2016-03-07 2 views
0

Я имею дело с сеткой сетки 100x100. Я хочу определить его global efficiency, чтобы узнать, насколько эффективно обмен информацией в нем.Python: ошибка памяти с глобальной эффективностью (networkx)

Я использую специальную функцию для вычисления эффективности, а затем применяю ее к своей сети.

Однако я столкнулся с Memory Error, который указывает на линию, где вызывается функция (последняя строка). Это зависит от того, сколько RAM Python использует? Как я могу это исправить?

Код выглядит следующим образом:

from __future__ import print_function, division 
import numpy 
from numpy import * 
import networkx as nx 
import matplotlib.pyplot as plt 
import csv 
from collections import * 
import os 
import glob 
from collections import OrderedDict 

def global_efficiency(G, weight=None): 
    N = len(G) 
    if N < 2: 
     return 0 
    inv_lengths = [] 
    for node in G: 
     if weight is None: 
      lengths = nx.single_source_shortest_path_length(G, node) 
     else: 
      lengths=nx.single_source_dijkstra_path_length(G,node,weight=weight) 

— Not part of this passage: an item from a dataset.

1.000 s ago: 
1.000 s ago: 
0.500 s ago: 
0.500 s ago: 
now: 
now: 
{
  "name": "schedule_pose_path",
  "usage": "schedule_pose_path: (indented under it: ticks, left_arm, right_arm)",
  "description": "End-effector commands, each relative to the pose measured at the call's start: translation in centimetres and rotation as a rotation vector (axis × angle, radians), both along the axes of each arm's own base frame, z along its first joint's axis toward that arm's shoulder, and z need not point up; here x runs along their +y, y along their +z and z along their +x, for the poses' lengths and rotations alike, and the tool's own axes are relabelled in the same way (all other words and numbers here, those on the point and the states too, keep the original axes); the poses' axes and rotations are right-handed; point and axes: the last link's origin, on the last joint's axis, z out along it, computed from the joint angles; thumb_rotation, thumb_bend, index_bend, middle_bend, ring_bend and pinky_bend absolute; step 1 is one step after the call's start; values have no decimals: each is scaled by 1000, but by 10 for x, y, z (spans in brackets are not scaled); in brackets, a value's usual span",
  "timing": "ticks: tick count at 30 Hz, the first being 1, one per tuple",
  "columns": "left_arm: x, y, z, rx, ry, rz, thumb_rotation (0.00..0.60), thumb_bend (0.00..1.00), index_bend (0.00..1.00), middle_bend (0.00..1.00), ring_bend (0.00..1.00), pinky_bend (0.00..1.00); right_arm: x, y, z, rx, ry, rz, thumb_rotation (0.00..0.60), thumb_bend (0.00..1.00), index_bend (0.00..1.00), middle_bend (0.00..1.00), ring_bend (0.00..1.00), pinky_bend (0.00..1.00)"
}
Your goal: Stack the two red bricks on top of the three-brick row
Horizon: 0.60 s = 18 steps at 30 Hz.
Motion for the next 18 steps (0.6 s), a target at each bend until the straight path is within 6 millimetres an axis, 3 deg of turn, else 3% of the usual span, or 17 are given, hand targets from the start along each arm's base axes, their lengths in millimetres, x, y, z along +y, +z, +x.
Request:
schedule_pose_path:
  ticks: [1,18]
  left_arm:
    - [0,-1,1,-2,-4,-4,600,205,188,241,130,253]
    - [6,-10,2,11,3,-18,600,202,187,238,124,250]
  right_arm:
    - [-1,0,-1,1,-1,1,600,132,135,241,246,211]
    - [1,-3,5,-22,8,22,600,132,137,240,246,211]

     inv = [1/x for x in lengths.values() if x is not 0] 
     inv_lengths.extend(inv) 

    return sum(inv_lengths)/(N*(N-1)) 

N=100 
G=nx.grid_2d_graph(N,N) 
pos = dict((n, n) for n in G.nodes()) 
labels = dict(((i, j), i + (N-1-j) * N) for i, j in G.nodes()) 
nx.relabel_nodes(G,labels,False) 
inds=labels.keys() 
vals=labels.values() 
inds.sort() 
vals.sort() 
pos2=dict(zip(vals,inds)) 
nx.draw_networkx(G, pos=pos2, with_labels=False, node_size = 10) 
eff=global_efficiency(G) 
+0

Yup, извините. Немного мусора ... теперь это исправлено. – FaCoffee

+0

Можете ли вы предоставить фактическое сообщение об ошибке? – Joel

+0

ну, он просто говорит: 'Ошибка памяти:', а затем пробелы – FaCoffee

ответ

2

Я думаю, я знаю, почему у вас есть ошибка памяти. Сохранять все длины всех кратчайших путей для каждого узла может привести к очень большому списку inv_lengths.

Я предлагаю эквивалентное изменение:

def global_efficiency(G, weight=None): 
    N = len(G) 
    if N < 2: 
     return 0 
    inv_lengths = [] 
    for node in G: 
     if weight is None: 
      lengths = nx.single_source_shortest_path_length(G, node) 
     else: 
      lengths=nx.single_source_dijkstra_path_length(G,node,weight=weight) 

     inv = [1/x for x in lengths.values() if x is not 0] 

     # Changes here 
     inv_sum = sum(inv) 
     inv_lengths.append(inv_sum) # add results, one per node 

    return sum(inv_lengths)/(N*(N-1)) 

Это дает тот же результат (я проверил).